"Hey what's up? Why are you pushing me away?" Chris asked me
"Leave me the hell alone" I spat at his face.
I left the dance floor and went outside to receive some fresh air to cool off a bit.
My tensed emotions relaxed a bit as I felt the cool breeze blowing on my face. I started recollecting all the memories of me and Liah since our childhood.
I love her as my sister honestly. She's like the sister I never had. Although she's the introvert type but she has always done her best to protect me and support me as much as she can.
I can't let this feeling of jealousy destroy our friendship. I can't risk it.
But as the memory of Liah and Dylan dancing on the dance floor resurfaced on my mind, that feeling of jealousy that I'm feeling towards my bestie for the first time came rushing in again.
But why am I feeling this way? What do I feel towards Dylan to make me feel this way towards Liah? It's impossible for me to fall in love at first sight. I am infamous for my playgirl nature so what could have happened. This can't be love that I'm feeling towards Dylan right? No no, this can't be love....
Meanwhile....
Dylan's pov
I kept on calling her back but she refused to look back much less answer me. What's wrong with her? Why is she behaving like this towards me? Is my presence irritating her
But hold on, why does what she think bother me? Now that I think about it, why have I been feeling attracted towards her? I mean there are other beautiful girls here in this party so why her?
This can't be what I think it is. Fuck what's this feeling?
There's nothing in this life that would make me fall in love with a girl at first sight. Maybe I'm just missing Nelly and wanted to be with someone. But if that's the case there are other girls in this party.
Why then?
No this can't be what I think it is. This can't be love.
Liah's pov
I finally found Sophie outside but in a situation that is very rare to see. It's very rare to see Sophie lost in thought.

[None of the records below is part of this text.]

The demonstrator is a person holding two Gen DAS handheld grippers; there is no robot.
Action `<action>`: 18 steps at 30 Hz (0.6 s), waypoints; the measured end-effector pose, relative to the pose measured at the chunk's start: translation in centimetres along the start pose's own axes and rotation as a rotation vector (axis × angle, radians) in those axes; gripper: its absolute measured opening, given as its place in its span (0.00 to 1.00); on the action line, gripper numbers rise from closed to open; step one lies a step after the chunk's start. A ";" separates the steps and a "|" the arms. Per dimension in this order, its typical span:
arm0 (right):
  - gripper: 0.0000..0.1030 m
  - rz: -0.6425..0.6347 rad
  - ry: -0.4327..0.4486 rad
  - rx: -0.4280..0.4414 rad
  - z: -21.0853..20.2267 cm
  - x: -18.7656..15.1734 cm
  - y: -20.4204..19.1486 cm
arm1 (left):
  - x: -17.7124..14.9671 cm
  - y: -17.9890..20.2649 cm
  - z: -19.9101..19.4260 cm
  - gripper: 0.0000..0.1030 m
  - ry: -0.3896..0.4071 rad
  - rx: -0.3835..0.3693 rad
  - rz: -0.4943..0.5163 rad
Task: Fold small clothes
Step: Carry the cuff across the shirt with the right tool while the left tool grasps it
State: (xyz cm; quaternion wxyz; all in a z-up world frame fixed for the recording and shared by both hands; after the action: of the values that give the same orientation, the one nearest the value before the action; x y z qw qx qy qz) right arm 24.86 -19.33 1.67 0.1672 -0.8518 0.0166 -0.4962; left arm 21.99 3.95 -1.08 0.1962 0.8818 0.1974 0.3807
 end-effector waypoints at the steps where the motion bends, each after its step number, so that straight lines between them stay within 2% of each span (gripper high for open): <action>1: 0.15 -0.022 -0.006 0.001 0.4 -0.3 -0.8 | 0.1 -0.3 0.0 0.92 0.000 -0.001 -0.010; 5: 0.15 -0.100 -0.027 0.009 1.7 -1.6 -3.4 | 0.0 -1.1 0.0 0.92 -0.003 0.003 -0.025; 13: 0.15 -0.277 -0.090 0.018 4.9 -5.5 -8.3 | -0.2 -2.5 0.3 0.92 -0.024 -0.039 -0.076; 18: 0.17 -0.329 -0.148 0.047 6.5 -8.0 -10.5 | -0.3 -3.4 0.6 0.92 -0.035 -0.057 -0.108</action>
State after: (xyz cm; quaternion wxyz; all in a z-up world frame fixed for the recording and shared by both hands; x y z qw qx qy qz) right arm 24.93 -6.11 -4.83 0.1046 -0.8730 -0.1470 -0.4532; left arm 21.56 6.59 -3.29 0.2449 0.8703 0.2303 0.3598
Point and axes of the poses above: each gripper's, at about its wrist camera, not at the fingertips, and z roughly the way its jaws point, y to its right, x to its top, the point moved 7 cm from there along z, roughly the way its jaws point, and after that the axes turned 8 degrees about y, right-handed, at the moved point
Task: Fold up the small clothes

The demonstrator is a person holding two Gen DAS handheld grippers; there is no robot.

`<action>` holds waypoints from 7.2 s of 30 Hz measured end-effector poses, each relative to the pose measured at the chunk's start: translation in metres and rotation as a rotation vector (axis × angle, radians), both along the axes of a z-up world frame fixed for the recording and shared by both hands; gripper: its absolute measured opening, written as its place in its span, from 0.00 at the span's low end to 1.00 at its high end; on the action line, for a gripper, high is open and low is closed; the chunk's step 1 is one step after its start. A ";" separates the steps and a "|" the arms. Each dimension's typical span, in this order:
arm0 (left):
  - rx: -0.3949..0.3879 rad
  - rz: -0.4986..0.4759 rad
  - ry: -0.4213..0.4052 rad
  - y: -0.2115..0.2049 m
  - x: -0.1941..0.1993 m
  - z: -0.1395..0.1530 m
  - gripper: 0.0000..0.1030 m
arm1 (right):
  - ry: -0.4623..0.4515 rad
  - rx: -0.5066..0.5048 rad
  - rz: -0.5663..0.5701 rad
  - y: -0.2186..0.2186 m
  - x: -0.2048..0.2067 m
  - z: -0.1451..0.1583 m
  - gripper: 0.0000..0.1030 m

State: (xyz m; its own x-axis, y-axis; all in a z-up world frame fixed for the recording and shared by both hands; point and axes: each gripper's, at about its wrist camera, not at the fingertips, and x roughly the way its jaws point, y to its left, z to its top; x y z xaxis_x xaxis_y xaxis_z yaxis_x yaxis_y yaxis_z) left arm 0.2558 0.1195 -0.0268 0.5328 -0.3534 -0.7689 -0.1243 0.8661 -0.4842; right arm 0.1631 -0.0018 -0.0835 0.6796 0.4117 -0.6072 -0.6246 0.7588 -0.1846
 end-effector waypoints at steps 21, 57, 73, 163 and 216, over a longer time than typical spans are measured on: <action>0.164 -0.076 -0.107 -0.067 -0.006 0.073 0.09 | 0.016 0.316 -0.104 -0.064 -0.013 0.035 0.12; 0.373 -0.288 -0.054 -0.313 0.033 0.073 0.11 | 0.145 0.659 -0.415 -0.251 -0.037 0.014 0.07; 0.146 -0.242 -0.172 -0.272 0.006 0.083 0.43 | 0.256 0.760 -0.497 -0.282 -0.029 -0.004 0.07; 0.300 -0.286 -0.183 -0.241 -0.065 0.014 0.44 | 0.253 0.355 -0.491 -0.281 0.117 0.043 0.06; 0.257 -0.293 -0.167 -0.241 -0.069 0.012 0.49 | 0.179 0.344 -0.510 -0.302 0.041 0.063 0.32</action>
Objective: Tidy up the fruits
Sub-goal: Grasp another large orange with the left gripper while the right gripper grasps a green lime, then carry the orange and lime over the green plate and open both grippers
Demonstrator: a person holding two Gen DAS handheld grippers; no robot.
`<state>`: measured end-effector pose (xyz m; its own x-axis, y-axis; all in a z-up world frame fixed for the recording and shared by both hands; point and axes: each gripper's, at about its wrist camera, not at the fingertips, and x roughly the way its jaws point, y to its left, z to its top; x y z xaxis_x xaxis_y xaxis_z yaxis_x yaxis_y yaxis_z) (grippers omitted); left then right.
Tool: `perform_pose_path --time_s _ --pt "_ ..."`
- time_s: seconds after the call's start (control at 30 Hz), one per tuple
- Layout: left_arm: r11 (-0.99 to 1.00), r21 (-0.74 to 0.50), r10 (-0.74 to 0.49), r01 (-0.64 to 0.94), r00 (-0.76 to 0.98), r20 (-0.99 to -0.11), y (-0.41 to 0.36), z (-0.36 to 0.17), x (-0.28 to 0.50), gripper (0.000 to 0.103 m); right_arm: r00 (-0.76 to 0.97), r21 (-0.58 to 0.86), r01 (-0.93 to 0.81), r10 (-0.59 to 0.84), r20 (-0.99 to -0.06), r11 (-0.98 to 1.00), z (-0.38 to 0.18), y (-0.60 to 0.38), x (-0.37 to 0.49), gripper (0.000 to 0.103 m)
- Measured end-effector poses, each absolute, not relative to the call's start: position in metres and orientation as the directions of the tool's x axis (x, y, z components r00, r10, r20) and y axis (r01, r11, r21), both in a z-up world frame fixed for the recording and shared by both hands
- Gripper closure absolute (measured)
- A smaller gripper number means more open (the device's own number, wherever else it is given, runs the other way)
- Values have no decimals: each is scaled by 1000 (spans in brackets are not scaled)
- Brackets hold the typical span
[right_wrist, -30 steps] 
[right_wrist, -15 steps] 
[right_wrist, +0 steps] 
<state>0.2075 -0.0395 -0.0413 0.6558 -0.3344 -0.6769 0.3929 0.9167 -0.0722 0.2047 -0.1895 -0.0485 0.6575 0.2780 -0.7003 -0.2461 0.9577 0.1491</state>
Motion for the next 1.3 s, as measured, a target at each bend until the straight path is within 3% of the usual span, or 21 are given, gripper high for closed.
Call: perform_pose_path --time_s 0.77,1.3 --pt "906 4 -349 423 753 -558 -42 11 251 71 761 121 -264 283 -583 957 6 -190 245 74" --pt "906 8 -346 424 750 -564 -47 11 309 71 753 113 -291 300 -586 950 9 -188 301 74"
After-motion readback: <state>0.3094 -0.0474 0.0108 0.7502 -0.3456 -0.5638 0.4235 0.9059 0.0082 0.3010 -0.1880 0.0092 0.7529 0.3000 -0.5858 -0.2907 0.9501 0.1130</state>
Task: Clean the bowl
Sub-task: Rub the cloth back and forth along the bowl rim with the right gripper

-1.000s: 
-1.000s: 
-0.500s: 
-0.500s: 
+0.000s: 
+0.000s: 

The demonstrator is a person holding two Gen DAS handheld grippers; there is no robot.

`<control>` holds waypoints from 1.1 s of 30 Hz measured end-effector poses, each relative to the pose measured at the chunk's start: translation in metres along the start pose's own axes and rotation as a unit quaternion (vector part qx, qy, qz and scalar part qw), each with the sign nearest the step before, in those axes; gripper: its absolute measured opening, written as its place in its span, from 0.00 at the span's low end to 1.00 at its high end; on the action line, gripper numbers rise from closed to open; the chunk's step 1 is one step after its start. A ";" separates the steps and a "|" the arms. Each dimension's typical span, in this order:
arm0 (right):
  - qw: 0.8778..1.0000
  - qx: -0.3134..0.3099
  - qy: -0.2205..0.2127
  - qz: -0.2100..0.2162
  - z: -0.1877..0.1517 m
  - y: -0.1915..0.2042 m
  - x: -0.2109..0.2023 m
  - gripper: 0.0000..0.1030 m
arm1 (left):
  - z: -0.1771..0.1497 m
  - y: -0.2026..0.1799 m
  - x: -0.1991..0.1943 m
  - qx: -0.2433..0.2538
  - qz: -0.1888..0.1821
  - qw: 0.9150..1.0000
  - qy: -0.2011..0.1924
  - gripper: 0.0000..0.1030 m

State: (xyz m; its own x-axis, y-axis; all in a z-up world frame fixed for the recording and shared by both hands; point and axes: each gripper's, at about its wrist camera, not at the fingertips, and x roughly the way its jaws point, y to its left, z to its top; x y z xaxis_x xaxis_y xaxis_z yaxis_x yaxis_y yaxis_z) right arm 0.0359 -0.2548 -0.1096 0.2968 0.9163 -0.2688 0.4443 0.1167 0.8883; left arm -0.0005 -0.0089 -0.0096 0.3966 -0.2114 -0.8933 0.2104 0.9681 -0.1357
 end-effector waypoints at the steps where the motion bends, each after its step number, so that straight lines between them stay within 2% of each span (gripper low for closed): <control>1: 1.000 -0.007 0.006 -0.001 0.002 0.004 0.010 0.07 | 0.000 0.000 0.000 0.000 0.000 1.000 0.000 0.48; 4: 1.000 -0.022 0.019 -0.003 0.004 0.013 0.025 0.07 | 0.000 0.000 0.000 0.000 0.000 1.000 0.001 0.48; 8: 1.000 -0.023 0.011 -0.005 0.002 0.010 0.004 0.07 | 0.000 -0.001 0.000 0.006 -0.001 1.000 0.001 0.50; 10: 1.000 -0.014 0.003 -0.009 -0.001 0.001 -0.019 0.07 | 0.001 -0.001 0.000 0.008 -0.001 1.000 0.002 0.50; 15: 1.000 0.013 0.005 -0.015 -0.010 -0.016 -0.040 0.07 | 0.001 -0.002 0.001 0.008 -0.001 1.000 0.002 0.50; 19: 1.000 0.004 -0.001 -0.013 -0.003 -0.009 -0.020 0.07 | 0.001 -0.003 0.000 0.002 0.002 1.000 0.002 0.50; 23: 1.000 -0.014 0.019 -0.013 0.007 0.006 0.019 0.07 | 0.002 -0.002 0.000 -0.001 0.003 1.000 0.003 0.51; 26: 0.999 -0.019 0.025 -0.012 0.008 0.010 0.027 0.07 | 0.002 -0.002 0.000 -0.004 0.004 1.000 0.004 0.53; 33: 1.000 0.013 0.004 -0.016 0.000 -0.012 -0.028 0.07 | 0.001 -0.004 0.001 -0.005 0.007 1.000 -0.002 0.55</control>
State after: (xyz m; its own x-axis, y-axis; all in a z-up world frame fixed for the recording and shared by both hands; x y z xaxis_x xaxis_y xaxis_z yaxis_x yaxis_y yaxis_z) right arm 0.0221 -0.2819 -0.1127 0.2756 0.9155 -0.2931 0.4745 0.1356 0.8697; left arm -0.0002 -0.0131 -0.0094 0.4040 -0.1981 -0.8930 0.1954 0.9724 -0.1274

"Hey babe what's up?" I asked her
I saw the startled look on her face when she saw me. What's wrong with her?
"Oh you're here. What's wrong? Are you not enjoying the party anymore?" She asked me
"Hey you okay?" I asked her
"Oh yeah. I'm cool" she replied
I stared at her for a few seconds before saying
" Let's go home. I'm tired"
"Alright, let's go home. But first I have a question for you" She said
"What's up?" I asked
"Do you like Dylan?" she asked
"Excuse me, hell no. How can I like a guy I just met today. You know me Sophie" I told her
" Yeah right. Let's go home" she said
But I couldn't help but reflect on our conversation just now. Do I like him? That's impossible. This can't be it right? This can't be love.